TASK DESCRIPTION:
Copy exactly, please, each line of the data below until the line that contains "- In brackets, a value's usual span" has been copied, beginning at the top.

MATERIAL PROVIDED:
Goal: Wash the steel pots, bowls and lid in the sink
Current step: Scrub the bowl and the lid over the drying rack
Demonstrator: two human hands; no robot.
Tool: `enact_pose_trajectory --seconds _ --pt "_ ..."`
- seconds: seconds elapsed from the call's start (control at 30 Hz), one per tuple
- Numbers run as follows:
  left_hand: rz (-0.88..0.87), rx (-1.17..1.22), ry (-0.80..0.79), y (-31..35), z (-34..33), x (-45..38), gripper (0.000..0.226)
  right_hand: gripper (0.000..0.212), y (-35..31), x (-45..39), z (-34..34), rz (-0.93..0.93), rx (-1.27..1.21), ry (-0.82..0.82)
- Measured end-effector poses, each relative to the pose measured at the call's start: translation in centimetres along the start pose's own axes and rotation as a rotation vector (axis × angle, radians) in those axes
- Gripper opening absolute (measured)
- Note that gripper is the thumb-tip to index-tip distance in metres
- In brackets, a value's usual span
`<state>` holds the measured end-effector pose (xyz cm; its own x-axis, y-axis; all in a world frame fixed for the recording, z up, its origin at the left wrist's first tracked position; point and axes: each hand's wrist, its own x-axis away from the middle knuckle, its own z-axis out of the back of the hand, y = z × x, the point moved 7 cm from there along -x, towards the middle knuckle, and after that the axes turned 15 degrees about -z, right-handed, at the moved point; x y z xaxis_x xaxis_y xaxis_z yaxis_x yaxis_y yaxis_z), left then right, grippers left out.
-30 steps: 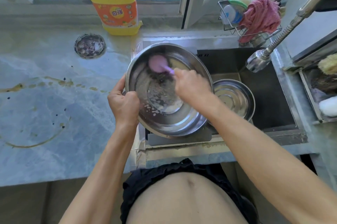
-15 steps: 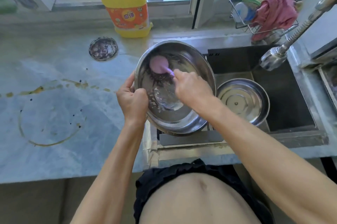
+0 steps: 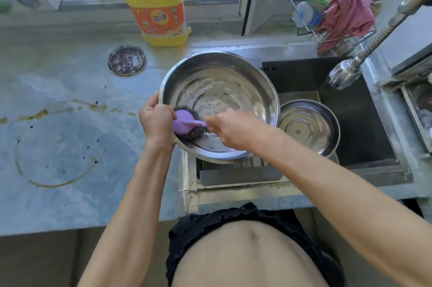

EXERCISE SOLUTION:
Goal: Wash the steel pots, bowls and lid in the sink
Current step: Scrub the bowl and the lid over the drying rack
Demonstrator: two human hands; no robot.
Tool: `enact_pose_trajectory --seconds _ --pt "_ ..."`
- seconds: seconds elapsed from the call's start (control at 30 Hz), one per tuple
- Numbers run as follows:
  left_hand: rz (-0.88..0.87), rx (-1.17..1.22), ry (-0.80..0.79), y (-31..35), z (-34..33), x (-45..38), gripper (0.000..0.226)
  right_hand: gripper (0.000..0.212), y (-35..31), x (-45..39), z (-34..34), rz (-0.93..0.93), rx (-1.27..1.21), ry (-0.82..0.82)
- Measured end-effector poses, each relative to the pose measured at the call's start: translation in centimetres along the start pose's own axes and rotation as a rotation vector (axis × angle, radians) in those axes
- Gripper opening absolute (measured)
- Note that gripper is the thumb-tip to index-tip distance in metres
- In brackets, a value's usual span

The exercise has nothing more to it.